Entries taken from a collection:
================

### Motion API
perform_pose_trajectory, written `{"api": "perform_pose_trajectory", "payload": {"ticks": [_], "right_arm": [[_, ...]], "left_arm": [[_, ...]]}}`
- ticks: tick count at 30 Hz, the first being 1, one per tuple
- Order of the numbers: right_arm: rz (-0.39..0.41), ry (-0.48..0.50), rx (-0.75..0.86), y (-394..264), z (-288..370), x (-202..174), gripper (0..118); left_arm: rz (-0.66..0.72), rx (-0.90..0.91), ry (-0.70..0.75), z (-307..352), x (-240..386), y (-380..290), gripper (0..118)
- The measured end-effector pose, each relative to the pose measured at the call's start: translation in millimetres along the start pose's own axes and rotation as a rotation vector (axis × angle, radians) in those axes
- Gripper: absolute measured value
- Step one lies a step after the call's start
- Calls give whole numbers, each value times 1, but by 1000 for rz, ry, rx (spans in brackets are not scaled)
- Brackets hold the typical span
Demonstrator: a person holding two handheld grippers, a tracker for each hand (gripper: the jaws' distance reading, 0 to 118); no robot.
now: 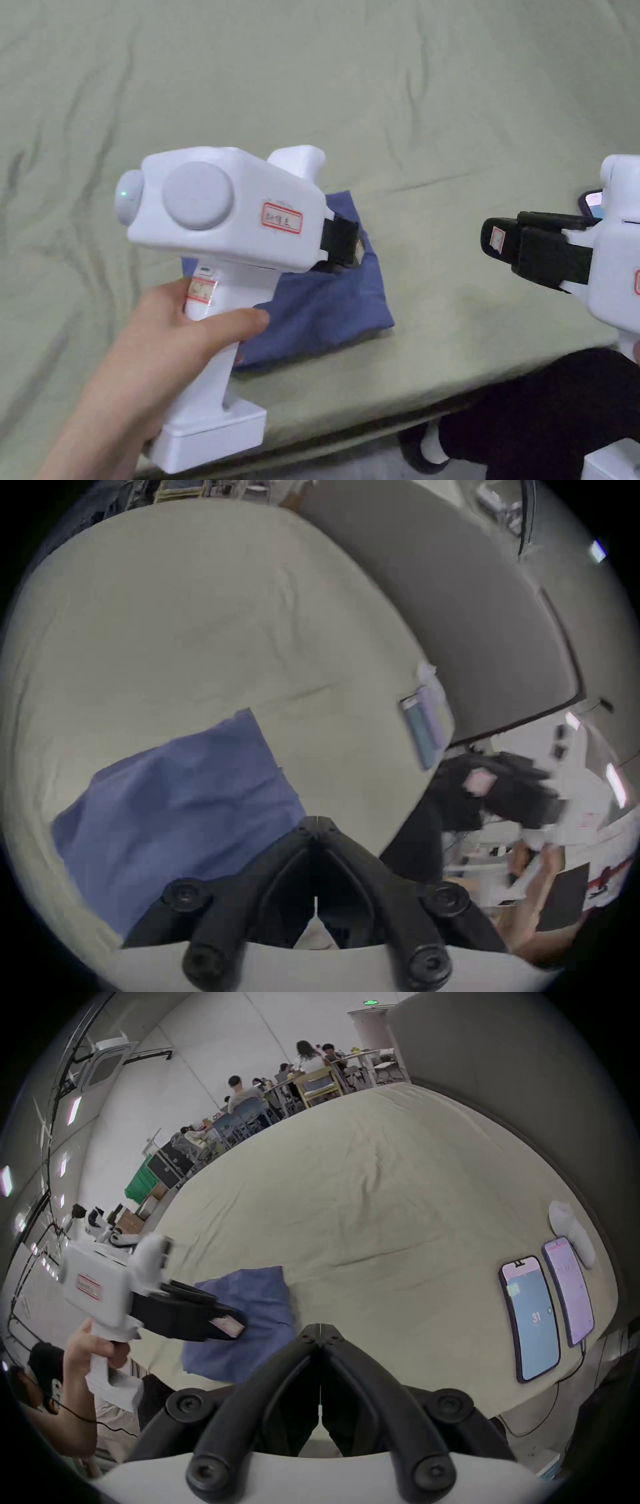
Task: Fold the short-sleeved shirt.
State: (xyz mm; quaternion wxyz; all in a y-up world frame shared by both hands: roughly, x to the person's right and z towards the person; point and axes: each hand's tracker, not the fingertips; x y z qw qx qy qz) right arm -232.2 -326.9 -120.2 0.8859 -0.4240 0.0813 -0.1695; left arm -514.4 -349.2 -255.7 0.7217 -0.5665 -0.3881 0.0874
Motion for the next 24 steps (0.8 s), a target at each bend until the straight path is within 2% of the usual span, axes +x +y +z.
{"api": "perform_pose_trajectory", "payload": {"ticks": [2,5,10,13,16,17,18,19,20,21,24], "right_arm": [[43,27,-5,5,-3,-17,2],[120,76,-14,14,-10,-50,2],[261,166,-110,18,-54,-103,2],[339,145,-230,6,-107,-118,2],[377,36,-380,-6,-179,-104,2],[359,26,-438,-9,-198,-94,2],[296,93,-427,-6,-205,-85,2],[186,163,-390,5,-196,-79,2],[177,165,-393,11,-193,-76,2],[227,151,-395,12,-193,-76,2],[240,164,-415,12,-194,-76,2]], "left_arm": [[14,86,2,42,-4,-14,0],[27,199,120,105,-13,-46,0],[186,283,198,154,-67,-96,0],[307,272,184,149,-100,-112,0],[443,286,50,132,-135,-114,0],[506,281,-5,124,-148,-114,7],[538,286,-41,114,-160,-114,23],[550,290,-51,107,-166,-113,57],[526,279,-31,96,-163,-110,94],[504,263,-30,86,-166,-106,95],[478,226,-79,65,-163,-96,95]]}}
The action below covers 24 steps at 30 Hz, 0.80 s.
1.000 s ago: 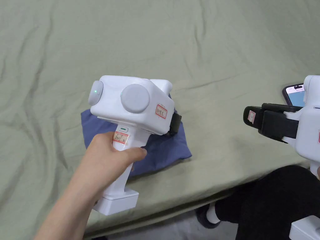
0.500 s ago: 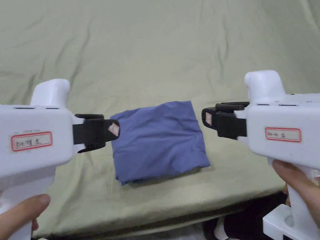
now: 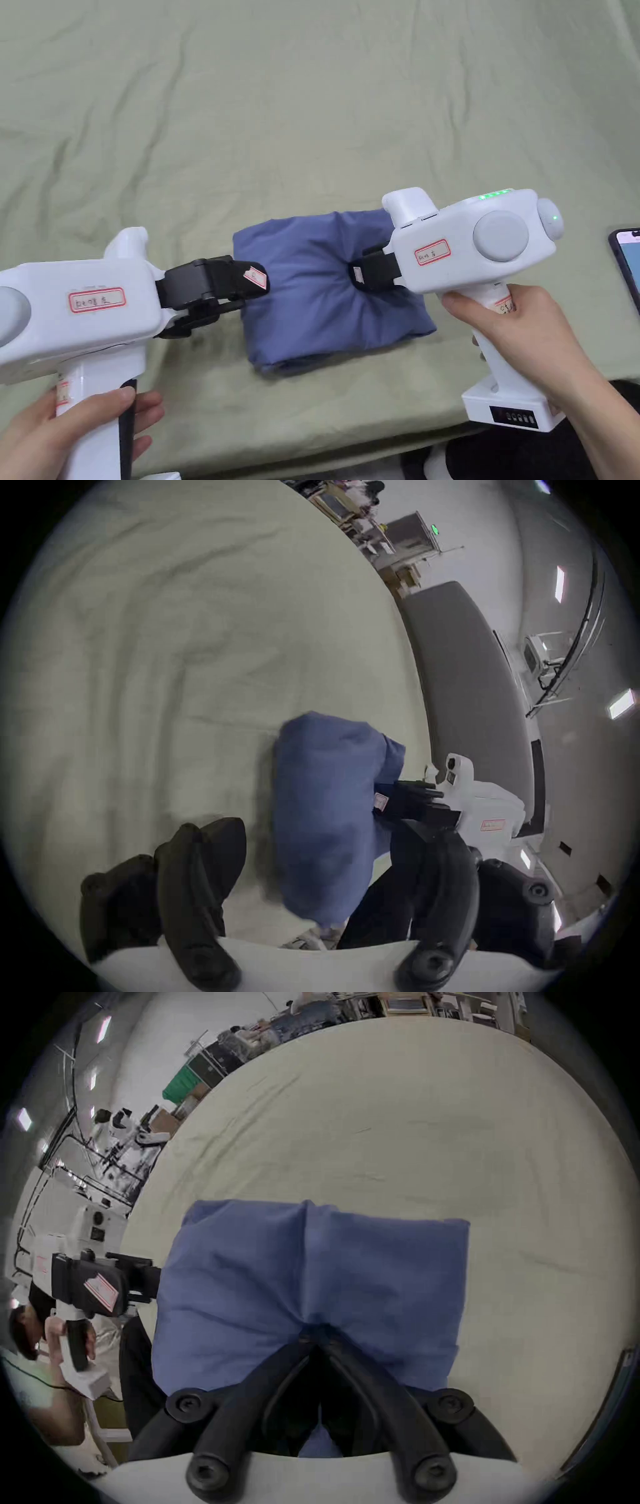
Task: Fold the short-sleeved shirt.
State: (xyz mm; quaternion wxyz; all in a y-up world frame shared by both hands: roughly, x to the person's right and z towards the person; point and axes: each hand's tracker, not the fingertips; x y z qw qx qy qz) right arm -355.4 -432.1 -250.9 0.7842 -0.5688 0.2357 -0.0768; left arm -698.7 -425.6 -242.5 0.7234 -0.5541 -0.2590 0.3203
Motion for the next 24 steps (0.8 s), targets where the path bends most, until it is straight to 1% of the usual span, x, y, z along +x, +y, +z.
{"api": "perform_pose_trajectory", "payload": {"ticks": [2,4,6,7,8,9,10,11,12,14,16,18,19,21,23,24], "right_arm": [[0,9,-3,1,0,2,2],[-3,19,-2,0,1,3,2],[-10,32,3,-2,1,5,2],[-13,33,6,-2,2,5,2],[-12,33,8,-3,2,4,2],[-6,27,15,-5,3,2,2],[2,17,25,-6,5,-1,2],[4,50,49,-6,9,0,2],[-12,66,74,-6,12,-4,2],[14,58,98,-7,20,-15,2],[30,61,139,-5,30,-28,2],[35,92,177,-2,42,-42,2],[45,99,194,-1,47,-50,2],[83,103,216,5,55,-69,2],[119,114,236,12,59,-89,2],[134,122,245,16,60,-99,2]], "left_arm": [[-49,-23,-19,-18,9,2,95],[-111,-52,-23,-37,15,5,104],[-169,-87,24,-58,23,9,104],[-176,-122,49,-63,23,11,100],[-147,-95,44,-64,17,7,64],[-147,-78,22,-59,13,11,32],[-151,-52,42,-52,10,13,32],[-116,-62,5,-49,2,17,32],[-73,-92,-27,-44,-3,18,32],[-133,-84,24,-36,-2,20,32],[-120,-89,11,-22,-9,27,32],[-107,-72,-3,-1,-18,31,32],[-122,-66,16,11,-21,34,32],[-184,-53,138,50,-24,45,32],[-182,-36,201,89,-44,54,32],[-181,-23,245,114,-45,57,32]]}}
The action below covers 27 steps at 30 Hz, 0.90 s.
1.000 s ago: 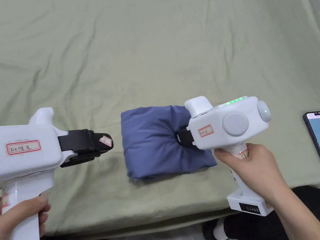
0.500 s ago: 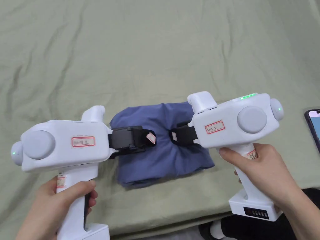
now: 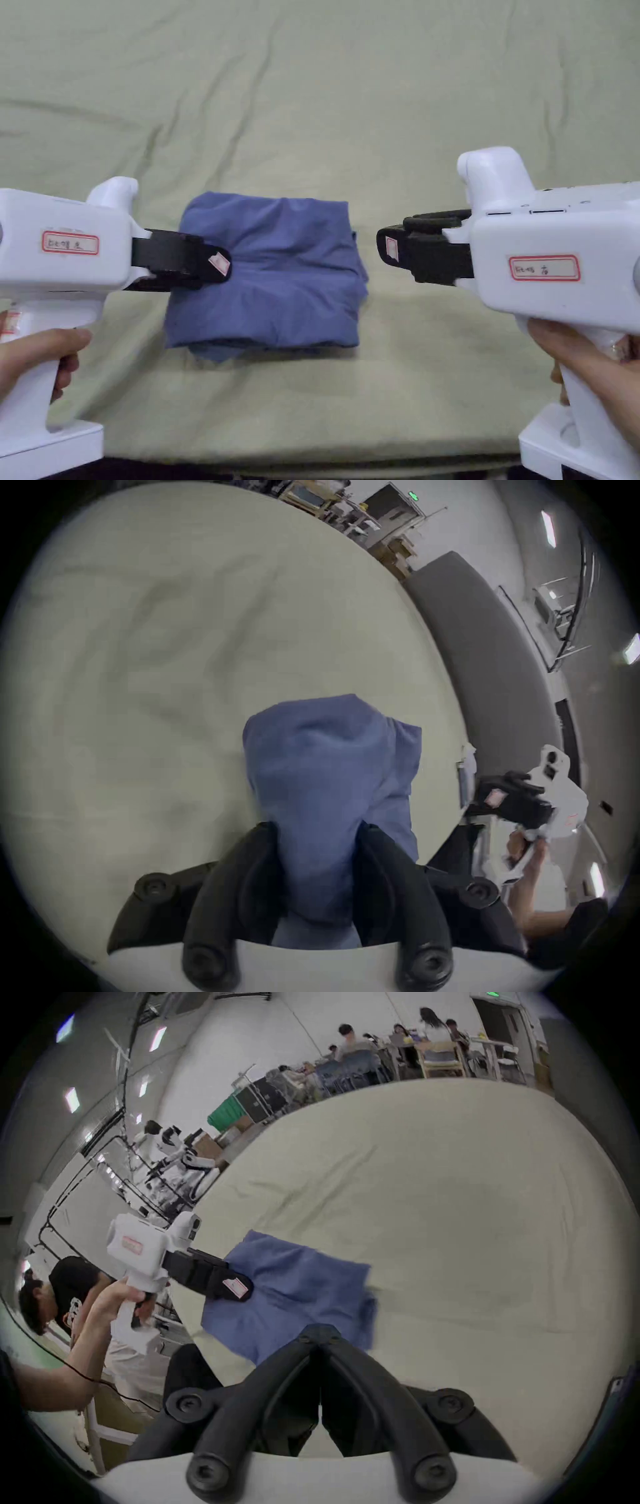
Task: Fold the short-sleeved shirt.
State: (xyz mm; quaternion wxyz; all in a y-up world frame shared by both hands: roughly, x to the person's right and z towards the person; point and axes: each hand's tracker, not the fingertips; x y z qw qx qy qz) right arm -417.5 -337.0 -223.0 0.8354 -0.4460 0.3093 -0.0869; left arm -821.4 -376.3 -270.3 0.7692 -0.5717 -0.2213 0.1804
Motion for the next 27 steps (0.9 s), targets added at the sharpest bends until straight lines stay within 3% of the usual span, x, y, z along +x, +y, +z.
{"api": "perform_pose_trajectory", "payload": {"ticks": [6,9,13,14,15,16,18,22,23,24,25,26,27], "right_arm": [[68,34,3,26,-30,-51,2],[85,38,-13,30,-47,-70,2],[102,41,-43,30,-63,-84,2],[107,39,-56,30,-65,-86,2],[111,35,-63,30,-66,-86,2],[114,27,-64,30,-66,-87,2],[114,26,-63,31,-65,-86,2],[121,30,-32,35,-48,-85,2],[126,29,-10,35,-40,-83,2],[129,25,13,35,-31,-82,2],[132,21,36,35,-21,-80,2],[131,3,67,35,-8,-77,2],[134,-23,101,34,6,-74,2]], "left_arm": [[44,-17,308,91,-99,23,32],[79,-47,366,106,-137,32,32],[59,-83,340,96,-158,33,33],[50,-85,338,95,-160,33,51],[30,-77,360,96,-162,33,78],[4,-49,421,94,-163,30,78],[-60,-10,578,96,-163,23,96],[53,275,447,152,-147,-7,99],[107,365,382,174,-134,-18,91],[136,468,303,193,-122,-28,61],[123,588,252,206,-101,-38,8],[67,710,293,212,-73,-48,0],[-20,760,348,218,-42,-50,0]]}}
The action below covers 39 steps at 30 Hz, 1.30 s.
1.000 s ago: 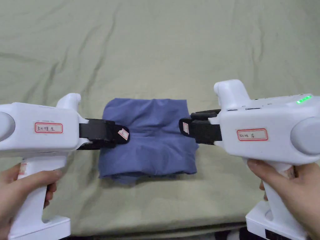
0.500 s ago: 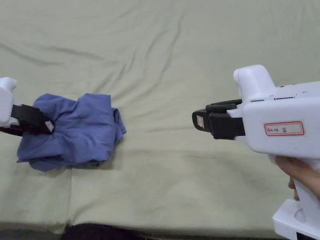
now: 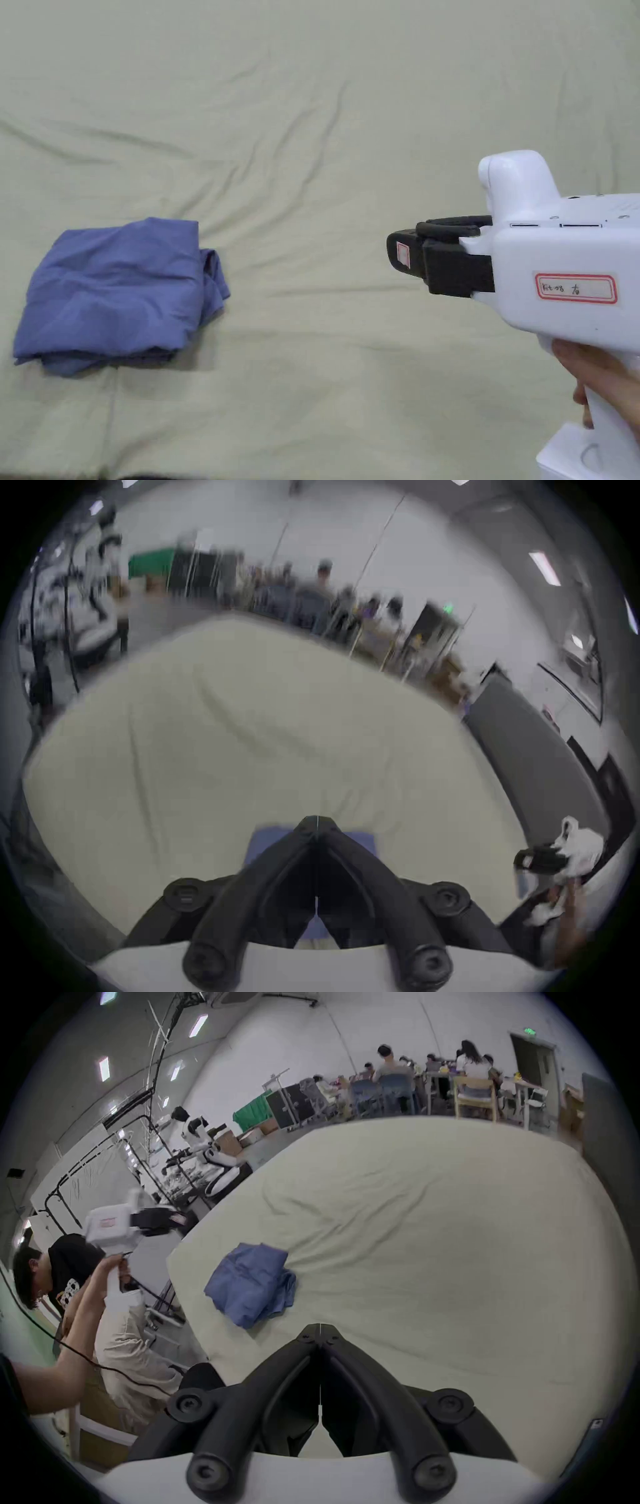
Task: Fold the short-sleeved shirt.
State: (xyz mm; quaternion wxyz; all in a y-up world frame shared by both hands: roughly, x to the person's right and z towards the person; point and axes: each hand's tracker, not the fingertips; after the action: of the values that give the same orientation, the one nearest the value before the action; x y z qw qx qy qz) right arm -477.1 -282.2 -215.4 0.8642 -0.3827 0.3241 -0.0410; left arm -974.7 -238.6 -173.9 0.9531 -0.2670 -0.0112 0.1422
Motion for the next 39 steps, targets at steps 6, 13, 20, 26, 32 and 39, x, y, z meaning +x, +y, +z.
{"api": "perform_pose_trajectory", "payload": {"ticks": [6,13,20,26,32,39], "right_arm": [[3,-162,207,5,103,26,2],[59,-439,511,27,219,50,2],[78,-539,702,51,276,66,19],[104,-649,718,58,275,65,118],[98,-643,708,59,271,60,118],[109,-648,685,64,266,56,118]], "left_arm": [[-254,239,22,27,155,14,0],[-406,400,-30,42,282,24,0],[-342,474,46,63,322,39,3],[-456,441,119,64,339,32,116],[-387,397,82,66,337,35,116],[-357,394,106,71,326,36,116]]}}
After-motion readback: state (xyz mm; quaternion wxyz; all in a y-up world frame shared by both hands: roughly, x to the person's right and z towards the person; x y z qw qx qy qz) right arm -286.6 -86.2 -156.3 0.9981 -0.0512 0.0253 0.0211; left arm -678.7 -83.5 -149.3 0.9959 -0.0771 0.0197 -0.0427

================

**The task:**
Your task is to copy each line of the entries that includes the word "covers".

**Completed task:**
The action below covers 24 steps at 30 Hz, 0.80 s.
The action below covers 27 steps at 30 Hz, 0.90 s.
The action below covers 39 steps at 30 Hz, 1.30 s.

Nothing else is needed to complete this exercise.